In my manual page 4-2 is a list of tools and 4-3 has a couple paragraphs about how the solenoid operates but nothing on testing.

Hopefully it is not the pump...
'That's all folks' - but it is just a solenoid: I think there is an assumption by Mr Volvo that a mechanic would know how to test a solenoid.

I think I said somewhere above that it would be a good idea to check that it is receiving power from the dashboard and inhibitor switches and that it has continuity through it to earth. Those are both easy tests and may be conducted without disassembly. If it fails either of those tests then the fault is definitely identified. These will not be definitive tests if the fault you describe is intermittent.

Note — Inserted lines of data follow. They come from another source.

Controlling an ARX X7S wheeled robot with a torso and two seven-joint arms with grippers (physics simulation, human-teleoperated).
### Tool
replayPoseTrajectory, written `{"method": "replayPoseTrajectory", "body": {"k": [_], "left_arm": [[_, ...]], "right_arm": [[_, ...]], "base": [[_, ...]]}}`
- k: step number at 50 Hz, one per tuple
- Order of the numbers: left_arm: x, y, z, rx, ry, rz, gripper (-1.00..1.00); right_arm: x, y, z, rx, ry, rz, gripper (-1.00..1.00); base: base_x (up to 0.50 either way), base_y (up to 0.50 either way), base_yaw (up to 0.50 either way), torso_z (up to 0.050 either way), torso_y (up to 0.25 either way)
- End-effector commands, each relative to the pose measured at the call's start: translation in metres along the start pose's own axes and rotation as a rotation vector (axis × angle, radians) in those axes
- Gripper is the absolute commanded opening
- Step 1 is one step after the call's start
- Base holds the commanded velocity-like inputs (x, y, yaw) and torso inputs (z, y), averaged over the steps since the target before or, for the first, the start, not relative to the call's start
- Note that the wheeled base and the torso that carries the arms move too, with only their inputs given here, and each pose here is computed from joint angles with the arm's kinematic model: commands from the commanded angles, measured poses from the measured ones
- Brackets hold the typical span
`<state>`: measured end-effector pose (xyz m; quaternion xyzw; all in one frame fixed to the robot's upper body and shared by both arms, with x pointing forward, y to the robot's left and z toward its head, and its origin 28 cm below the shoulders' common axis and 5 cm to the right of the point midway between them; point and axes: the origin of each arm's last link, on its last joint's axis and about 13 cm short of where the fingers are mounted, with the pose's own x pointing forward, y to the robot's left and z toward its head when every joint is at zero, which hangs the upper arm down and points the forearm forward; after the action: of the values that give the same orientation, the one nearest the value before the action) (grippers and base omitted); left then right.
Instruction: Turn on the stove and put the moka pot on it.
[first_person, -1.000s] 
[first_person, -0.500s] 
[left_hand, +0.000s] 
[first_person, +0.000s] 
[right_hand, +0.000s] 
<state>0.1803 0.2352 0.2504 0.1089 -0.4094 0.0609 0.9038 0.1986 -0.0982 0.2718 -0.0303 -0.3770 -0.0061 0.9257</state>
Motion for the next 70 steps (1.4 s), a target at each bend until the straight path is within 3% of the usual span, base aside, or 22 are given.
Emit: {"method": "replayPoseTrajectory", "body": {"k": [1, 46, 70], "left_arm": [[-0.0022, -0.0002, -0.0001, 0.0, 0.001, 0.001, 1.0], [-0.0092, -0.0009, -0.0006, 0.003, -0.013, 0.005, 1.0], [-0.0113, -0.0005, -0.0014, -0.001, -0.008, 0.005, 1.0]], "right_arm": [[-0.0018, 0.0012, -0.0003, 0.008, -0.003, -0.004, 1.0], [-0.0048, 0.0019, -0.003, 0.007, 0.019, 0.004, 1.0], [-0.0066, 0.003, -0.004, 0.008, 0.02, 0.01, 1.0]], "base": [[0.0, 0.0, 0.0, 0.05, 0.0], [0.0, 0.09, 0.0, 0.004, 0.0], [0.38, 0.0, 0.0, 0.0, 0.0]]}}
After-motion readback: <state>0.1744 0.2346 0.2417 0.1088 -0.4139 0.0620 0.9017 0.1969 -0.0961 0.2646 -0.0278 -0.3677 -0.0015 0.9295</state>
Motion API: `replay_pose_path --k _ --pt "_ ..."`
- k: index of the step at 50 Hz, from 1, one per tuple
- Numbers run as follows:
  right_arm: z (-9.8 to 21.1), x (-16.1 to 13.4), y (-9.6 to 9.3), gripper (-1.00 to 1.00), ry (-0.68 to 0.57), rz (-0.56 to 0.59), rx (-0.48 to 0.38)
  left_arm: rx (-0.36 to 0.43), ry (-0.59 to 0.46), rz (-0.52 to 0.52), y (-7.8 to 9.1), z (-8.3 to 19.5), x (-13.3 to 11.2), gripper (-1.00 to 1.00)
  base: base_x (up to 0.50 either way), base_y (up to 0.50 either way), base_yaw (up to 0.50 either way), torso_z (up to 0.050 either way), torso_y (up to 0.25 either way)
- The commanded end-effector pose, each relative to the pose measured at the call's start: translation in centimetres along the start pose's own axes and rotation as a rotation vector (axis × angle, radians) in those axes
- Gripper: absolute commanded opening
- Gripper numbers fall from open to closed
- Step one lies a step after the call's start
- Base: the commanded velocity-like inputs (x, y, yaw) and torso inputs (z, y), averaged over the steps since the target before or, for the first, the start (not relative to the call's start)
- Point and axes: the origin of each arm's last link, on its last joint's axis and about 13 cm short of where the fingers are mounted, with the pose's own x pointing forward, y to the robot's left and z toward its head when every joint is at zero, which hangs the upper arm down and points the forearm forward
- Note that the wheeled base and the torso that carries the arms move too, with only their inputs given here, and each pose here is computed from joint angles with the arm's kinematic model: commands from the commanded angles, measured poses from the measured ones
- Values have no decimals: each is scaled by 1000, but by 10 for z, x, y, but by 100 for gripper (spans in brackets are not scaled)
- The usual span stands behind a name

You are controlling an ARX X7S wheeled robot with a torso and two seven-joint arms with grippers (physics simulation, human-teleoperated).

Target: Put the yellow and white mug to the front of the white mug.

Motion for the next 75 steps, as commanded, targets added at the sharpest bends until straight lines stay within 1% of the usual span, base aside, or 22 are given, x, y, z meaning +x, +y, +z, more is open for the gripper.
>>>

Someone made the point above about this being an intermittent fault, which is always the most difficult type of issue to diagnose. That is a good point, but if there is indeed a causal connection between the fault condition and temperature it should show up as winter approaches. If the fault becomes persistent as ambient temperatures cool that will support your thesis that there is a correlation and also make it easier to identify the issue.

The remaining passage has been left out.